In what would otherwise be another dry history lesson, the artwork really draws you in as if you’re reading the book the game takes place in.
Another aspect of the art that I admire is the font. Fonts are used prominently throughout the game as you read literally every line of dialogue as there is no voice acting. Not only that, but every word is stroked in letter by letter and after talking to the Senior Producer, Alec Frey about it, I can imagine of much of a headache this was to code and develop. One last note about the font that I really did like is that everyone’s dialogue font is solely determined by their status. Priests speak in an intimidating and laborious gothic script, peasants in what can only be described as decipherable scratches, the upper class in a mess of serifs and curlicues, and people like our protagonist will speak in a sober and readable style.

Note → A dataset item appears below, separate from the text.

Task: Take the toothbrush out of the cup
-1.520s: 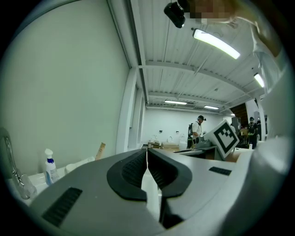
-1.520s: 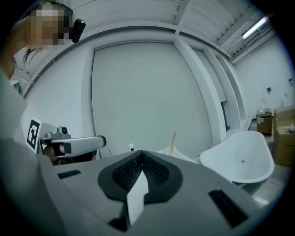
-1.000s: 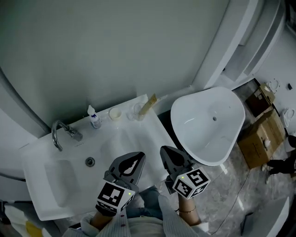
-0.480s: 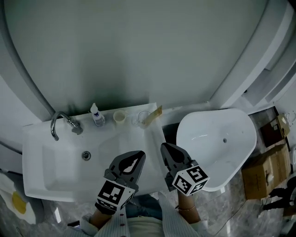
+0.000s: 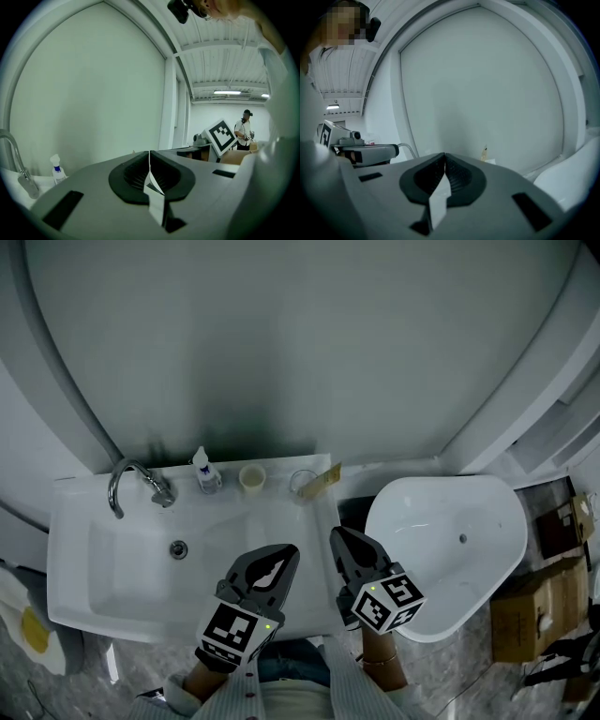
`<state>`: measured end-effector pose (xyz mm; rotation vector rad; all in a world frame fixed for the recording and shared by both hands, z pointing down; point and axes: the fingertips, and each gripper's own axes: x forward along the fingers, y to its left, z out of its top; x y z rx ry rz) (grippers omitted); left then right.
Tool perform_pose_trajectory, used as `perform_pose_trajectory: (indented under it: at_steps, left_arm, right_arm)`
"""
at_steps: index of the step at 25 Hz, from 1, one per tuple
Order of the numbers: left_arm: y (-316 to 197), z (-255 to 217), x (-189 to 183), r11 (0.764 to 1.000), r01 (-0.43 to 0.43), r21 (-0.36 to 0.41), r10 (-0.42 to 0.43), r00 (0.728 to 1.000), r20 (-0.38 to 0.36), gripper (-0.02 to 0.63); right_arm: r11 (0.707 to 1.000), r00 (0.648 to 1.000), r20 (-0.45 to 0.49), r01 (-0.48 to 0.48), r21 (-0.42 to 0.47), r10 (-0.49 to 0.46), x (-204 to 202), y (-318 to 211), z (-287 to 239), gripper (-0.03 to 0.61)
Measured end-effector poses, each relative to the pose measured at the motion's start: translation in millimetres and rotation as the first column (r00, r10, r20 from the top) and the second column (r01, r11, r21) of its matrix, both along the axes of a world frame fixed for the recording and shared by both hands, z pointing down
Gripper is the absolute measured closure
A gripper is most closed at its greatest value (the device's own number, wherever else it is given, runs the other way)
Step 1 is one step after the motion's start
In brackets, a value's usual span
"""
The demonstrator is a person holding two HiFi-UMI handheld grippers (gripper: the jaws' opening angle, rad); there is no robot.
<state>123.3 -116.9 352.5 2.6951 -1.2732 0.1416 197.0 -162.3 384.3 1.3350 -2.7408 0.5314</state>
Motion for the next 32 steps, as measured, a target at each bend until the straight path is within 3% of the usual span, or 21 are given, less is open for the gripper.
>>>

As I mentioned before, the game has no audible dialogue so a lot of emphasis is put on the ambience and soundtrack. The soundtrack is absolutely perfect for the setting of the game. When you think of the era in which the game takes place, the soundtrack perfectly portrays it with its heavy use of period-accurate instruments.

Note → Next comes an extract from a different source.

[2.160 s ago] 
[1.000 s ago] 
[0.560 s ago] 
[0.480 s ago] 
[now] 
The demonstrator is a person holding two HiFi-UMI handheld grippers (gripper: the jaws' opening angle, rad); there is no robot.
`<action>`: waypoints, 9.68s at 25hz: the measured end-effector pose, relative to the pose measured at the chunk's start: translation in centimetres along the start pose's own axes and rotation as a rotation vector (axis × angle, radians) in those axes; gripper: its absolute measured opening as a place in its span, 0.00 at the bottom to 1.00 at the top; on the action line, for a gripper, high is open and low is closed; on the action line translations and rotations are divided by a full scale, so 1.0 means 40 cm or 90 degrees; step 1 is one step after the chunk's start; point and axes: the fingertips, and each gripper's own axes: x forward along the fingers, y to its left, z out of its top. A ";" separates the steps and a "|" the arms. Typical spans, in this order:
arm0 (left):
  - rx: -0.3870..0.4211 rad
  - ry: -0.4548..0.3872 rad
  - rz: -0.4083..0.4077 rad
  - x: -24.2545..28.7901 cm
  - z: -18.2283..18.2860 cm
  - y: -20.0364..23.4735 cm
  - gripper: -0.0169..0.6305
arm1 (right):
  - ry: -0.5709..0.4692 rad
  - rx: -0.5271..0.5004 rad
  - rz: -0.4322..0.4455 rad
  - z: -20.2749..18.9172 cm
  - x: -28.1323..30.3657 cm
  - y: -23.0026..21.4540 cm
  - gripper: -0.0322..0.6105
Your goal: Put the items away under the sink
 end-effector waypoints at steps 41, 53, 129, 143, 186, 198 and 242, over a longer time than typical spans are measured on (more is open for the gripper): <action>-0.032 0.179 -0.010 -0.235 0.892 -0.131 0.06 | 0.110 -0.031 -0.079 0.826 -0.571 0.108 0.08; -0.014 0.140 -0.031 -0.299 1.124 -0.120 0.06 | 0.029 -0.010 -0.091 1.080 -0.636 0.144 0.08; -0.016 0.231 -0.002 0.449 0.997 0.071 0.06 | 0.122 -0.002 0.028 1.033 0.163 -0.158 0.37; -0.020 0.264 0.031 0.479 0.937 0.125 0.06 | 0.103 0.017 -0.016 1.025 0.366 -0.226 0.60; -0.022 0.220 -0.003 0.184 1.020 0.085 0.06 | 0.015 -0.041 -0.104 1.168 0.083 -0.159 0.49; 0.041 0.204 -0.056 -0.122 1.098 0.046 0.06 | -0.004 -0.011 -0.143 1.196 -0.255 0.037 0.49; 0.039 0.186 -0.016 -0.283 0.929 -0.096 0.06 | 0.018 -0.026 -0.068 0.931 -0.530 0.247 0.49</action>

The ambience, although subtle, really adds to the immersion of the game as it aids in conveying a sense of place whether you’re in the monastery or out in the meadow. Another aspect that I think will go unappreciated is in regard to the pen strokes. Almost as if ASMR, the scratches that the pen makes as each letter strokes is enough to lift the hairs on my arms in a therapeutic way.
Pentiment is truly a passion project and differs greatly from Obsidian’s lengthy, mechanics-heavy RPGs. At 20 hours, the game is relatively short, but there is so much potential for replayability as you will probably find yourself going back to find out what other paths you can take and ultimately spend triple the amount of time of your original playthrough. You can really see the amount of effort the team put into this game, with convenient little features and details here and there that make your playthroughs smoother than you’ve ever experienced.
Obsidian knew just exactly what they wanted to do with the game and executed it with perfection. Obviously in terms of the game itself but also in ‘vision’. When I play this game, I really feel as if I am experiencing the team’s vision of the game and when that vision of the game is an exceedingly enthralling story-slash-art history lesson, I can’t help but feel satisfied. And the fact that this game will be available on the Game Pass feels like I’m committing daylight robbery. I wholeheartedly recommend giving this game a shot.